• Problem: Return, exactly and with nothing added, the line with "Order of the" together with all lines after it through the end of the data below. No pictures belong in the copy.

• Given material:
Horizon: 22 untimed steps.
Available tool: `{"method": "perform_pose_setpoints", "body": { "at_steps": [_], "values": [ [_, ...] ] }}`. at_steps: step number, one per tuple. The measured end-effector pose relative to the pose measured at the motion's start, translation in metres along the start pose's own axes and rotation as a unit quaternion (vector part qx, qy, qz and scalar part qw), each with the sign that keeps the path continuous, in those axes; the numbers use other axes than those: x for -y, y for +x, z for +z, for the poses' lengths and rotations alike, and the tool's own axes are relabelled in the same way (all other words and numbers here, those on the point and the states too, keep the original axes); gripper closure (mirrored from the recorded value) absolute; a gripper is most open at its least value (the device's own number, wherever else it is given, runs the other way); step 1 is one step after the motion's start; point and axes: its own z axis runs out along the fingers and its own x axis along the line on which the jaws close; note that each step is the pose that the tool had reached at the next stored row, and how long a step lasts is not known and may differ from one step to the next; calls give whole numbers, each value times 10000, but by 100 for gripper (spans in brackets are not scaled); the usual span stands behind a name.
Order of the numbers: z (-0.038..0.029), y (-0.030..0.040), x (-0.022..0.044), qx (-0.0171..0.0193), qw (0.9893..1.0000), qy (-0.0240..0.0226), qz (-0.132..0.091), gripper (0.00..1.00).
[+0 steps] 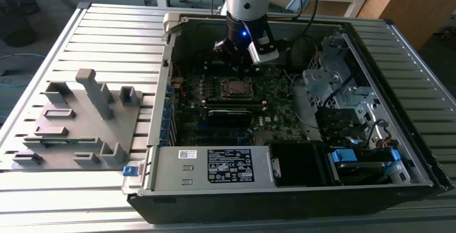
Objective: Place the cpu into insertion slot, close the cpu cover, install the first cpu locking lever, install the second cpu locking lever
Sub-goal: 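Install the second cpu locking lever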
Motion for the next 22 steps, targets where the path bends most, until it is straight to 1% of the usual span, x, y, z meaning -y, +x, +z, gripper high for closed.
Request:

• Your response:
Order of the numbers: z (-0.038..0.029), y (-0.030..0.040), x (-0.022..0.044), qx (-0.0171..0.0193), qw (0.9893..1.0000), qy (-0.0240..0.0226), qz (-0.132..0.091), gripper (0.00..1.00).
[+0 steps] 
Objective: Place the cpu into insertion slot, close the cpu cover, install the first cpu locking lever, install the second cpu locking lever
Sub-goal: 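Install the second cpu locking lever
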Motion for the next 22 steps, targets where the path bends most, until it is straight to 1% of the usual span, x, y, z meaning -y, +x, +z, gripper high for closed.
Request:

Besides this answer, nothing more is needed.